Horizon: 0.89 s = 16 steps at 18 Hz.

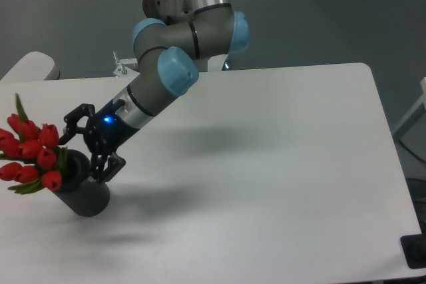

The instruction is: Insert the flowers into the vase

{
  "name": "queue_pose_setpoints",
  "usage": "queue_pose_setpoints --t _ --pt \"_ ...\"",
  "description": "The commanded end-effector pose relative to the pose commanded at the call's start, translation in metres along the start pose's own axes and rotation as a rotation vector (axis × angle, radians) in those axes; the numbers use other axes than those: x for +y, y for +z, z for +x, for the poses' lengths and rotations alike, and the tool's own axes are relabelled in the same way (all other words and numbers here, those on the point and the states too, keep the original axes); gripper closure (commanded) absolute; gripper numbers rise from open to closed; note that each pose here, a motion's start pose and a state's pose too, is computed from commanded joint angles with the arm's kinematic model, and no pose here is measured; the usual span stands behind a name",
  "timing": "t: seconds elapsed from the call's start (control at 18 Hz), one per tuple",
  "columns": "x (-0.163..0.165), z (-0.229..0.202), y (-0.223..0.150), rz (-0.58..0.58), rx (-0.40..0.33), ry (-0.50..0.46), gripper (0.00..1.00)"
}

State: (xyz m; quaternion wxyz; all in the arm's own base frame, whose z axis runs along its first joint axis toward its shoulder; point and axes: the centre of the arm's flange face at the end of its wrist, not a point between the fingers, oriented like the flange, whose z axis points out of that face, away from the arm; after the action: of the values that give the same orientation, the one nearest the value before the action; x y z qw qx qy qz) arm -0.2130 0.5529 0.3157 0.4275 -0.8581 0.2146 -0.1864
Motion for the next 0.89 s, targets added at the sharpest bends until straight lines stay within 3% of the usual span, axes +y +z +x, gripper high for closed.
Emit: queue_pose_setpoints --t 0.33,0.67,0.89 --pt "-0.001 -0.015 -0.059 -0.013 -0.123 0.039 0.0" --pt "-0.013 -0.059 -0.139 -0.168 -0.363 0.072 0.0" --pt "-0.016 -0.086 -0.182 -0.242 -0.482 0.071 0.0"
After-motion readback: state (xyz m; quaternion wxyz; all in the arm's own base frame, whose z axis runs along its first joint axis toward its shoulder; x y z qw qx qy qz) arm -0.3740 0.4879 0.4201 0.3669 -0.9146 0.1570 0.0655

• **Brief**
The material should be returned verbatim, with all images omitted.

• **Task answer**
Horizon: 0.89 s = 16 steps at 18 Hz.


The instruction is: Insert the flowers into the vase

{
  "name": "queue_pose_setpoints",
  "usage": "queue_pose_setpoints --t _ --pt \"_ ...\"",
  "description": "The commanded end-effector pose relative to the pose commanded at the call's start, translation in metres along the start pose's own axes and rotation as a rotation vector (axis × angle, radians) in those axes; the numbers use other axes than those: x for +y, y for +z, z for +x, for the poses' lengths and rotations alike, and the tool's own axes are relabelled in the same way (all other words and numbers here, those on the point and the states too, keep the original axes); gripper closure (commanded) absolute; gripper numbers rise from open to closed; note that each pose here, a motion's start pose and a state's pose too, is computed from commanded joint angles with the arm's kinematic model, and no pose here is measured; the usual span stands behind a name",
  "timing": "t: seconds elapsed from the call's start (control at 18 Hz), one per tuple",
  "columns": "x (-0.163..0.165), z (-0.229..0.202), y (-0.223..0.150), rz (-0.58..0.58), rx (-0.40..0.33), ry (-0.50..0.46), gripper (0.00..1.00)"
}

State: (xyz m; quaternion wxyz; all in the arm's own base frame, whose z axis runs along its first joint axis toward its shoulder; point and axes: the centre of the arm's flange face at the end of its wrist, not a point between the fingers, oriented like the flange, whose z axis points out of that face, away from the arm; after the action: of the values that give the same orientation, the one nearest the value before the action; x y z qw qx qy qz) arm -0.2130 0.5529 0.3157 0.4275 -0.8581 0.2146 -0.1864
Motion for the next 0.89 s, targets added at the sharpest bends until straight lines stay within 3% of the usual span, axes +y +z +x, gripper high for closed.
Emit: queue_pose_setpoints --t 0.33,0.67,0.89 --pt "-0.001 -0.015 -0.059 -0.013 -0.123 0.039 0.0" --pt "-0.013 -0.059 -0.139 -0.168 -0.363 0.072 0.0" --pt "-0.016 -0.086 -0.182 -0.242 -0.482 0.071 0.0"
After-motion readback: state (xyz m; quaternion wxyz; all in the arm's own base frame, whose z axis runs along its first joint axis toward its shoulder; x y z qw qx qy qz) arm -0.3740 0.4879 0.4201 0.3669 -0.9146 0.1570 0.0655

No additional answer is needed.